A little more than a month ago, before the fierce fighting of the past few weeks broke out, Assistant Secretary of State David Welch told Congress that the gross domestic product in the West Bank and Gaza has dropped 40 percent in the past seven years, over
60 percent of Palestinians live below the poverty line, meaning they survive on less than $2.40 per day, and 50 percent of Palestinians rely on food assistance to feed their families.
All those figures were worse for the Gaza Strip than for the West Bank, and the Gaza is now run by people whose interest in economic development is less than negligible, focused as they are on war and the ephemeral rewards of power, and financed as they are by Syria and Iran.

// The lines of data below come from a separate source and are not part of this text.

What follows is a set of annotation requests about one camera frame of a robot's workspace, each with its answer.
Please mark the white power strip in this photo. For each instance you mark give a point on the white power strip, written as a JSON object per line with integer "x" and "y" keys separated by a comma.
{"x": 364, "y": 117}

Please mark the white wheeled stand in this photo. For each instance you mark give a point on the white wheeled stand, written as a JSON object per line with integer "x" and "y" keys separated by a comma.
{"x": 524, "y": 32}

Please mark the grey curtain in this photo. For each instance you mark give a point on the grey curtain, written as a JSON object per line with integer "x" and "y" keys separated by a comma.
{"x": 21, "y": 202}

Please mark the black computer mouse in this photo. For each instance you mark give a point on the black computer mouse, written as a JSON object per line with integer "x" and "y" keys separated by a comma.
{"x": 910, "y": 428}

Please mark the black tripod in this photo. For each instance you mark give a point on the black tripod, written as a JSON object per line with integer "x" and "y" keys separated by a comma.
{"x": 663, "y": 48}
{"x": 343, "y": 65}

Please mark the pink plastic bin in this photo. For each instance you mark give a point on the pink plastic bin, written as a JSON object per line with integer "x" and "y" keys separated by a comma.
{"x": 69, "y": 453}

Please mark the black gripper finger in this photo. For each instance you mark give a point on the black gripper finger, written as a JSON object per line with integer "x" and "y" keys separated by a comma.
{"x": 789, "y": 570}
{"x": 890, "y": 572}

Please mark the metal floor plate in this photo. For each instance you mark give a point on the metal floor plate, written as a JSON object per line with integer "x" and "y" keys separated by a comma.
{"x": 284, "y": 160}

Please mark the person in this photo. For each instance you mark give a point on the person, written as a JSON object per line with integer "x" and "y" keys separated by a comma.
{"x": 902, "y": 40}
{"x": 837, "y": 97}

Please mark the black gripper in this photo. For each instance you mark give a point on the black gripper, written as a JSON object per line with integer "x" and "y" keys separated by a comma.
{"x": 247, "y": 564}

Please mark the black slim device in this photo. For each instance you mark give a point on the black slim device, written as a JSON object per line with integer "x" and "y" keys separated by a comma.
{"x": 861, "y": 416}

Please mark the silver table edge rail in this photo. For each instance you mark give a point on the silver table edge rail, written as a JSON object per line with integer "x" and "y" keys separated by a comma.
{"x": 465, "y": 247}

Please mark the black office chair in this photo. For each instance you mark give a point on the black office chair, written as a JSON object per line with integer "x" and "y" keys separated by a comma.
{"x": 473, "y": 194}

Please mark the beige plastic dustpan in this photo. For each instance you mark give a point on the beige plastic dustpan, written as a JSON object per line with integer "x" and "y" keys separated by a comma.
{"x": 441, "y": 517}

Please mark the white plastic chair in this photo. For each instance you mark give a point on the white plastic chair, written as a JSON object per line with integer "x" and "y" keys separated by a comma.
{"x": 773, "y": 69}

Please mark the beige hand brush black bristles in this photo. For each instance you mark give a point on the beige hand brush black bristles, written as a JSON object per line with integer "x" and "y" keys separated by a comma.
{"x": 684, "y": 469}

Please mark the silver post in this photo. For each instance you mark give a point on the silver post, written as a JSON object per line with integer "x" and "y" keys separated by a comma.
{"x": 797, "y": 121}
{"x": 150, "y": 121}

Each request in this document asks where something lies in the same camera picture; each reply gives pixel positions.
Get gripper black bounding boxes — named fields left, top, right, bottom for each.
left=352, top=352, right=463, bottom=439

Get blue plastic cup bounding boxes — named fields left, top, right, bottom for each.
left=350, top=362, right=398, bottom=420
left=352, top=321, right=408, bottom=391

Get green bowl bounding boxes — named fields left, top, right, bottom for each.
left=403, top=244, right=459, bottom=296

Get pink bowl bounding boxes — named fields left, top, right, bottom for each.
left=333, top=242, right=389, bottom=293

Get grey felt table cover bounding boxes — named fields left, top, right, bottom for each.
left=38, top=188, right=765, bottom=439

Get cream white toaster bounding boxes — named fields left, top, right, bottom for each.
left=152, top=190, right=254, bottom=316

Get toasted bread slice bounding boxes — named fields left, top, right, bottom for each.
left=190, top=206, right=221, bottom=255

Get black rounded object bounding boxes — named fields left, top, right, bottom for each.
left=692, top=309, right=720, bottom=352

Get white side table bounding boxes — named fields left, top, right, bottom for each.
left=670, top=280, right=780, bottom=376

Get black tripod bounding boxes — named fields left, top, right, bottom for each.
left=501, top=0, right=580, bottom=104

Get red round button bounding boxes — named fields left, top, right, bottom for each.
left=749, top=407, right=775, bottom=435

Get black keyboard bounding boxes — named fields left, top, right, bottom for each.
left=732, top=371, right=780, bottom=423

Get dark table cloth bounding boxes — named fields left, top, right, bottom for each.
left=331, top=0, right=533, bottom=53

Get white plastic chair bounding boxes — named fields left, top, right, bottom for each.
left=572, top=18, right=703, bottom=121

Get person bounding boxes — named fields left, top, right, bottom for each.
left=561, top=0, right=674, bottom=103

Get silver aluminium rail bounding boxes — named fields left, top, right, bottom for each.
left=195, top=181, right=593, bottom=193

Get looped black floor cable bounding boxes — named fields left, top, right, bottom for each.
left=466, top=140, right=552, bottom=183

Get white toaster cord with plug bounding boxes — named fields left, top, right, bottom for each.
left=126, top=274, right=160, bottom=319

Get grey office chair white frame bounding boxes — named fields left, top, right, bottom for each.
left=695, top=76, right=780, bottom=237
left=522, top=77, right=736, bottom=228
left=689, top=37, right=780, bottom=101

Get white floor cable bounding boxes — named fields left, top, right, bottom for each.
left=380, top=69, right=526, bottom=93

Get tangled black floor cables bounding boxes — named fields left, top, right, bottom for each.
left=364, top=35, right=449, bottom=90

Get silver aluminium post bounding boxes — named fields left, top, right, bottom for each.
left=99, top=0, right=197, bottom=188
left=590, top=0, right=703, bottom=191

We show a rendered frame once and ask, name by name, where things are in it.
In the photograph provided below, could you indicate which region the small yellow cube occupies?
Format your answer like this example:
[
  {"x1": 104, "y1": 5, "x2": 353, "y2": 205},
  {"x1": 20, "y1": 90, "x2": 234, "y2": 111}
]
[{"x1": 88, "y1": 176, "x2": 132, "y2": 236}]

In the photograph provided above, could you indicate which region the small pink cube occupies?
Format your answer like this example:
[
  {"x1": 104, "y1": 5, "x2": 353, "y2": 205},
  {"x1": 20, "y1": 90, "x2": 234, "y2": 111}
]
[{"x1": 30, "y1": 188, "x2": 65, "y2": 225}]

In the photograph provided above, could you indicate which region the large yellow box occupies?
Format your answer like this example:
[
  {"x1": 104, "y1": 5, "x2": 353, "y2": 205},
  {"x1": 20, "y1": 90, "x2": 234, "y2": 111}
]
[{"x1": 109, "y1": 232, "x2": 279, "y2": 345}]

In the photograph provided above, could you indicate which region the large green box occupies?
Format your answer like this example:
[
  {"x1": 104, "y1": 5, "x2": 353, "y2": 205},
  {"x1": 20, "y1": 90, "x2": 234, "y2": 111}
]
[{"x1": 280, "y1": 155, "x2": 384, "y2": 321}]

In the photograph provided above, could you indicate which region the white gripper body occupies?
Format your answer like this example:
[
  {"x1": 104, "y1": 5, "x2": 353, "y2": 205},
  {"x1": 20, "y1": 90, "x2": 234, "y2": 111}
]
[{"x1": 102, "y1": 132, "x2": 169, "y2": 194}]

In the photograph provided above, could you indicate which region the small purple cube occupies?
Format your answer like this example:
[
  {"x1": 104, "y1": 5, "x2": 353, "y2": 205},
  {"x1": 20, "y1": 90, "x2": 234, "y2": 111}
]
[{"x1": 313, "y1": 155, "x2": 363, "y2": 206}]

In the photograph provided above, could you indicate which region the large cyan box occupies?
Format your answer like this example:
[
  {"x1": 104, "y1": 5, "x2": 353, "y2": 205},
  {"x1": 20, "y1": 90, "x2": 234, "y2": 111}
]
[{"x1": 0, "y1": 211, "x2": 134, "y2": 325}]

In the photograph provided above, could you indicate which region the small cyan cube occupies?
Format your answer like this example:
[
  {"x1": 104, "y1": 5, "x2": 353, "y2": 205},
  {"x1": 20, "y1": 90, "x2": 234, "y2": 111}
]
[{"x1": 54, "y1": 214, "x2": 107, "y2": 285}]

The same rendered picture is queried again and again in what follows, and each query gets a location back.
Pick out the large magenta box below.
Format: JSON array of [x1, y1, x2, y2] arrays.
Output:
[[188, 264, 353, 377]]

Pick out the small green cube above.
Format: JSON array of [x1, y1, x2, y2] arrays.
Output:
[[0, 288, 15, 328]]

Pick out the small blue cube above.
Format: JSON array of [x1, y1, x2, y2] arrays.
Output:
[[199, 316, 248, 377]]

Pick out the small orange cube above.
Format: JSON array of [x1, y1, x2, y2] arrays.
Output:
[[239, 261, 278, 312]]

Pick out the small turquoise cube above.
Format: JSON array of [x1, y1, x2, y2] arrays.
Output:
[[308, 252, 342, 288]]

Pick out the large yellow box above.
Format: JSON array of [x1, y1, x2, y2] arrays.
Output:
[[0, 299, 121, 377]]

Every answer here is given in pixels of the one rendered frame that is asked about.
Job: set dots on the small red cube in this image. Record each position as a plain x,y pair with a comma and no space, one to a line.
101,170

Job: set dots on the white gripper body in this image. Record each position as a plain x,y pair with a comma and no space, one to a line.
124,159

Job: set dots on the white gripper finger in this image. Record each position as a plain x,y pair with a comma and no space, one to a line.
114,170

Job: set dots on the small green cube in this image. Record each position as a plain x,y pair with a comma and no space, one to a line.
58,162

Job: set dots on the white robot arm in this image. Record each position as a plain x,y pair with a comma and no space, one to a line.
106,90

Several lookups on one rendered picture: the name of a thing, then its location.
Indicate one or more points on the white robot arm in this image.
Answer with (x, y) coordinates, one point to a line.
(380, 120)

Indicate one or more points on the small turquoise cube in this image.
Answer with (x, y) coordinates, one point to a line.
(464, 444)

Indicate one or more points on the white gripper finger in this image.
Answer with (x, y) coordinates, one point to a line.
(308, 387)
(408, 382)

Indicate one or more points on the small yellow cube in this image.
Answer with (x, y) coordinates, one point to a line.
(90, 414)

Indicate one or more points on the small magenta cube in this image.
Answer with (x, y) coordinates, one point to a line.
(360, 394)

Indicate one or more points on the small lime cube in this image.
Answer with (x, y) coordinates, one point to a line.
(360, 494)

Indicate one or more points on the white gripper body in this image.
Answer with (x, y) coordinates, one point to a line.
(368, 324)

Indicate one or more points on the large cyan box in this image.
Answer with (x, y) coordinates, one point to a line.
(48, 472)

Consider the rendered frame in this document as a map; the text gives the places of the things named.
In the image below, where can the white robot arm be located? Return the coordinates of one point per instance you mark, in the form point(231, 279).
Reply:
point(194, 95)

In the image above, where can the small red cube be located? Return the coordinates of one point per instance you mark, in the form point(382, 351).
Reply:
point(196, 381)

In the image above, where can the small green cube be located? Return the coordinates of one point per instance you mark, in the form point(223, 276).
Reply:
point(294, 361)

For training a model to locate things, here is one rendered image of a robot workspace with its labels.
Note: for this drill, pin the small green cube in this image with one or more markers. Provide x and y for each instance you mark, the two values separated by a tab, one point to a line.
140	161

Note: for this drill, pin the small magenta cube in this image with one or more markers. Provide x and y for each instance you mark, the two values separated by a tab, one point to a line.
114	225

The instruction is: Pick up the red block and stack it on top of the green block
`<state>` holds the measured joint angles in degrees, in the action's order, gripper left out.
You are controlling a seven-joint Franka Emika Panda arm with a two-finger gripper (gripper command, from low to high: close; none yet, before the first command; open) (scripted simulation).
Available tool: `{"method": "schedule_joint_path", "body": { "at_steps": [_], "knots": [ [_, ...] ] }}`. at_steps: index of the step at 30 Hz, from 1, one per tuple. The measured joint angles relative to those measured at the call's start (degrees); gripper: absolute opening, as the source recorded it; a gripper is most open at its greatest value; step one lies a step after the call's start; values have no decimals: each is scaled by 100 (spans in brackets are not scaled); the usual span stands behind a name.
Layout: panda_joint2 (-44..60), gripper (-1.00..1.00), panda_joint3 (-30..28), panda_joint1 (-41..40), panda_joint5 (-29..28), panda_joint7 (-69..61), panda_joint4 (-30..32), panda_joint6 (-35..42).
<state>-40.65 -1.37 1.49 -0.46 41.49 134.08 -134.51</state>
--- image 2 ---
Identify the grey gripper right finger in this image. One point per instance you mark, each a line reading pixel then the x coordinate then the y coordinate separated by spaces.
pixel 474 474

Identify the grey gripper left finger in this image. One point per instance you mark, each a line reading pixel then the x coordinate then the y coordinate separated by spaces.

The virtual civil war between Fatah, the Palestinian faction headed by the president of the largely mythical Palestinian Authority, Mahmoud Abbas, and the Islamist-jihadist group Hamas, which won the Palestinian parliamentary elections 16 months ago, makes whatever fragile hope remained for a viable Palestinian entity — let alone a state — pretty much a dead letter. As chaos reigns, all Palestinians will suffer.
Israel has to be worried at the prospect of a jihadist state, however small, on its border — the outcome many claim to fear in Iraq. It is faced with two options, neither pleasant: living with a Hamas-run Gaza and hoping the inevitable terrorist strikes toward Israel are infrequent enough to tolerate, or reinvading Gaza and trying to control 1.5 million angry Palestinians with the Israeli military.
With Prime Minister Ehud Olmert increasingly unpopular and the prospect of conflict with Lebanon renewing itself this summer, Israel is hardly in a strong position to decide about anything.
Saudi Arabia, which tried to broker a coalition between Fatah and Hamas in March, may be the next biggest loser. Its efforts to leverage its oil wealth into a position as stabilizer of the volatile Middle East seems to have failed, at least in the short run.
Egypt and Jordan are more worried than ever to have such open conflict on their borders.
Finally, the United States has lost whatever slim chance it once had of serving as a stabilizing influence in the Middle East, and the last shred of respect it once commanded in the region. Its undisguised efforts to shore up Fatah with training and aid backfired, creating a rallying cry for Hamas and driving too many Palestinians toward Hamas.
Perhaps the best hope is that Saudi Arabia, Jordan and Egypt can broker a cease-fire if not a peace agreement. Israel might turn over the $562 million in tax money it has withheld from the Palestinian Authority since Hamas won a parliamentary majority in January 2006.
The rest of us have to watch and wait.